Nothing
#' Detect doublet clusters
#'
#' Identify potential clusters of doublet cells based on whether they have intermediate expression profiles,
#' i.e., their profiles lie between two other \dQuote{source} clusters.
#' This function is now deprecated, use \code{findDoubletClusters} from \pkg{scDblFinder} instead.
#'
#' @param x A numeric matrix-like object of count values,
#' where each column corresponds to a cell and each row corresponds to an endogenous gene.
#'
#' Alternatively, a \linkS4class{SummarizedExperiment} or \linkS4class{SingleCellExperiment} object containing such a matrix.
#' @param clusters A vector of length equal to \code{ncol(x)}, containing cluster identities for all cells.
#' If \code{x} is a SingleCellExperiment, this is taken from \code{\link{colLabels}(x)} by default.
#' @param subset.row See \code{?"\link{scran-gene-selection}"}.
#' @param threshold A numeric scalar specifying the FDR threshold with which to identify significant genes.
#' @param ... For the generic, additional arguments to pass to specific methods.
#'
#' For the ANY method, additional arguments to pass to \code{\link{findMarkers}}.
#'
#' For the SummarizedExperiment method, additional arguments to pass to the ANY method.
#'
#' For the SingleCellExperiment method, additional arguments to pass to the SummarizedExperiment method.
#' @param assay.type A string specifying which assay values to use, e.g., \code{"counts"} or \code{"logcounts"}.
#'
#' @return
#' A \linkS4class{DataFrame} containing one row per query cluster with the following fields:
#' \describe{
#' \item{\code{source1}:}{String specifying the identity of the first source cluster.}
#' \item{\code{source2}:}{String specifying the identity of the second source cluster.}
#' \item{\code{N}:}{Integer, number of genes that are significantly non-intermediate in the query cluster compared to the two putative source clusters.}
#' \item{\code{best}:}{String specifying the identify of the top gene with the lowest p-value against the doublet hypothesis for this combination of query and source clusters.}
#' \item{\code{p.value}:}{Numeric, containing the adjusted p-value for the \code{best} gene.}
#' \item{\code{lib.size1}:}{Numeric, ratio of the median library sizes for the first source cluster to the query cluster.}
#' \item{\code{lib.size2}:}{Numeric, ratio of the median library sizes for the second source cluster to the query cluster.}
#' \item{\code{prop}:}{Numeric, proportion of cells in the query cluster.}
#' \item{\code{all.pairs}:}{A \linkS4class{SimpleList} object containing the above statistics for every pair of potential source clusters.}
#' }
#' Each row is named according to its query cluster.
#'
#' @details
#' This function detects clusters of doublet cells in a manner similar to the method used by Bach et al. (2017).
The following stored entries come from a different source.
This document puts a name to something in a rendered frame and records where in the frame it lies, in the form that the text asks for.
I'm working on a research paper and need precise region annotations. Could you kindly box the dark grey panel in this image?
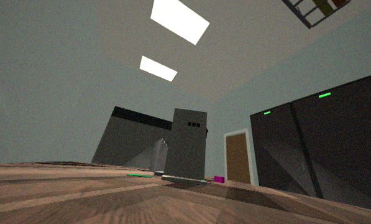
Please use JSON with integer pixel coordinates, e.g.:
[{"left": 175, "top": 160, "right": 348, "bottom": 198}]
[{"left": 162, "top": 108, "right": 207, "bottom": 185}]

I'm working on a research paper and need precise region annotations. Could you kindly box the small magenta block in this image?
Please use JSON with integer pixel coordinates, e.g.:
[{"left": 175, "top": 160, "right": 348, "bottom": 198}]
[{"left": 214, "top": 176, "right": 225, "bottom": 183}]

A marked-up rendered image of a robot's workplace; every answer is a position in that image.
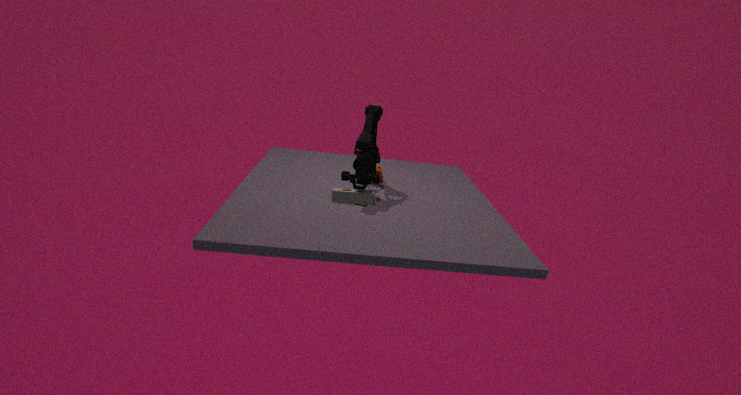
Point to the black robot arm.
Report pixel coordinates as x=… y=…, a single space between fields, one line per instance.
x=369 y=154

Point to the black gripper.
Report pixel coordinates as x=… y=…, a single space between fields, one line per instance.
x=347 y=176

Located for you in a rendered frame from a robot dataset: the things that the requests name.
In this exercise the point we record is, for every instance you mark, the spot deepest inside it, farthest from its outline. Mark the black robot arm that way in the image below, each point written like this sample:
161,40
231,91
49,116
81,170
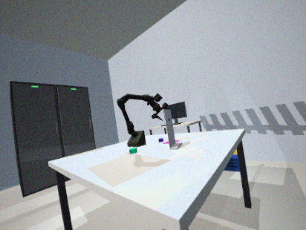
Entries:
150,101

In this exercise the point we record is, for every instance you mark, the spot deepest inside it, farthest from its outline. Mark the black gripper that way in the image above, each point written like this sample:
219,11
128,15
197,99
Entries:
164,105

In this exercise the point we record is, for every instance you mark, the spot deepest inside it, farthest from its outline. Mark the small green block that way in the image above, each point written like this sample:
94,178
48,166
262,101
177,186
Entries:
133,150

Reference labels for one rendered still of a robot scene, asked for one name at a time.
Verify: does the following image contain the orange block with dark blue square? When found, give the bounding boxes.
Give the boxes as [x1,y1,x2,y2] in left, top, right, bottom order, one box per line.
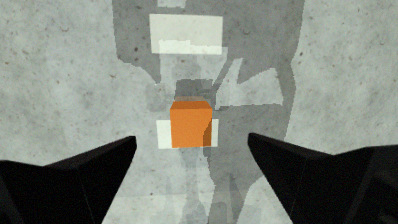
[170,101,212,148]

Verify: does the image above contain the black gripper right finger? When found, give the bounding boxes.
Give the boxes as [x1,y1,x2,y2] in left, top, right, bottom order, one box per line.
[248,133,398,224]

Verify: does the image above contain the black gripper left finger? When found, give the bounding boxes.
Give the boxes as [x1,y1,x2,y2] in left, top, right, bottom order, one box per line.
[0,136,137,224]

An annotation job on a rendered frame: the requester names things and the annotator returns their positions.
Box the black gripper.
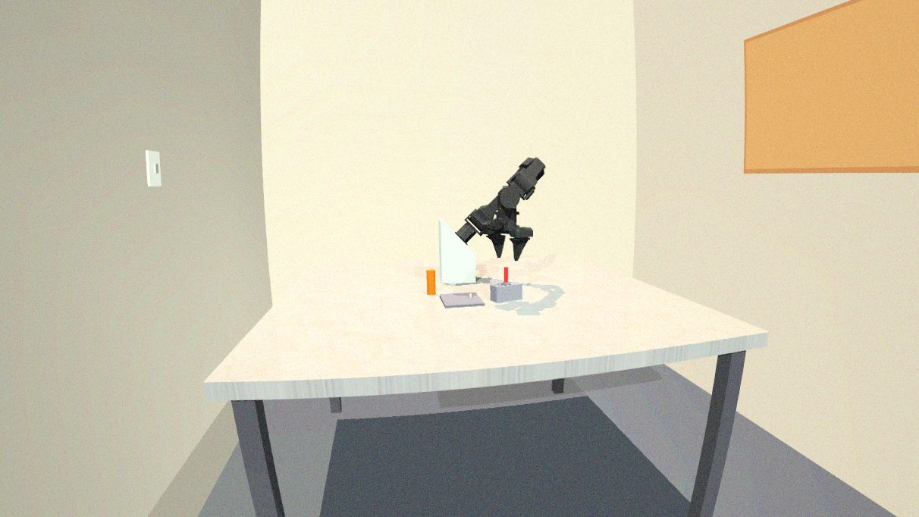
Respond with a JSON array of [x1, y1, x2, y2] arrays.
[[486, 208, 533, 261]]

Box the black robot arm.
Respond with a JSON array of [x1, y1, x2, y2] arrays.
[[454, 157, 546, 245]]

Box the orange cylinder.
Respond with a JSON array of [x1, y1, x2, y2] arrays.
[[426, 270, 436, 295]]

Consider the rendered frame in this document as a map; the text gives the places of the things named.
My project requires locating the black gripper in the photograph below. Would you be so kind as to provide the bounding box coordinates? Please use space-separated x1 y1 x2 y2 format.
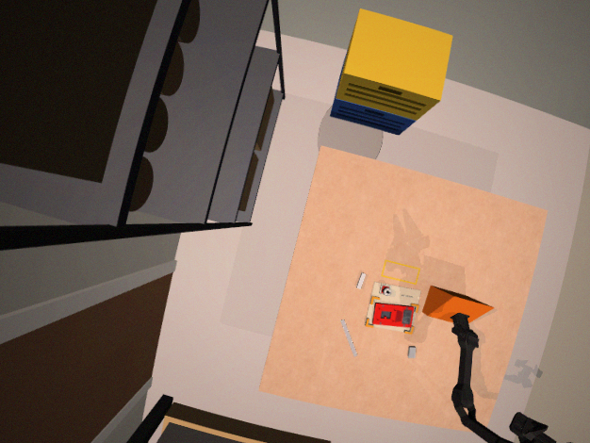
509 412 556 443

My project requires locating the grey flat bar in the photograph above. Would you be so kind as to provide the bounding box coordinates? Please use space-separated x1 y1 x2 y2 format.
340 320 357 356

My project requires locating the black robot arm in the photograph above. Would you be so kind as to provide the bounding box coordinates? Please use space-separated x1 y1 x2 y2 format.
450 313 513 443
#' For each \dQuote{query} cluster, we examine all possible pairs of \dQuote{source} clusters, hypothesizing that the query consists of doublets formed from the two sources.
#' If so, gene expression in the query cluster should be strictly intermediate between the two sources after library size normalization.
#'
#' We apply pairwise t-tests to the normalized log-expression profiles (see \code{\link{logNormCounts}}) to reject this null hypothesis.
#' This is done by identifying genes that are consistently up- or down-regulated in the query compared to \emph{both} of the sources.
#' We count the number of genes that reject the null hypothesis at the specified FDR \code{threshold}.
#' For each query cluster, the most likely pair of source clusters is that which minimizes the number of significant genes.
#'
#' Potential doublet clusters are identified using the following characteristics:
#' \itemize{
#' \item Low number of significant genes, i.e., \code{N} in the output DataFrame.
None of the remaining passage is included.